Bernadette Chirac, former first lady of France, breathes last at 93

Ex-President Jacques Chirac’s wife Bernadette Chirac turned children’s hospital charity into national institution

Bernadette Chirac, former first lady of France, breathes last at 93
Bernadette Chirac, former first lady of France, breathes last at 93

Former first lady of France, Bernadette Chirac, passed away at 93, President Emmanuel Macron paid tribute.

According to Associated Press, the steel-willed former first lady of France spent 12 years at the Élysée Palace from 1995 to 2007 beside President Jacques Chirac while building her own political power in rural Corrèze and turning a children’s hospital charity into a national institution.

Macron confirmed her death Saturday, saying he and his wife Brigitte had learned with “great sadness” of the passing of a woman who marked French history beside Jacques Chirac, who died in 2019, and changed the lives of millions of patients through her charitable work.

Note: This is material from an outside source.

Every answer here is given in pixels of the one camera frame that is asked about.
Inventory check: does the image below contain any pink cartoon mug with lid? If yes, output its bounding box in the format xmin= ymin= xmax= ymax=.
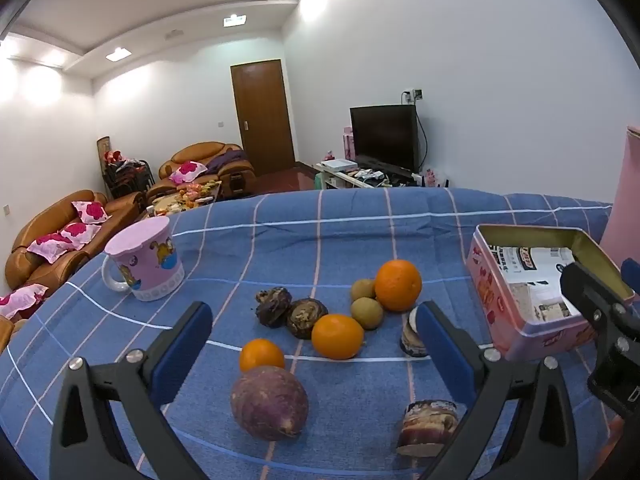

He said, “A great lady of the heart has departed.”

The Catholic philosopher Jean Guitton called her the “last queen of France,” and she did little to discourage the idea.

For more than half a century, Chirac was the fixed point in her late husband’s restless climb, through Parliament, two terms as prime minister, 18 years as mayor of Paris and, in 1995, the presidency.

She appears in the official photographs with her chin lifted, blond hair lacquered into place, a small handbag on her arm, looking less like a spouse than like an institution.

Bernadette Chirac, former first lady of France, breathes last at 93

Her life would be most marked by her time at the prestigious Sciences Po university in Paris, where she met Jacques Chirac, a handsome and much-courted young man whose appetite for politics would come to define them both.

They married in March 1956. The union lasted 63 years and was, by her own account, a long lesson in endurance.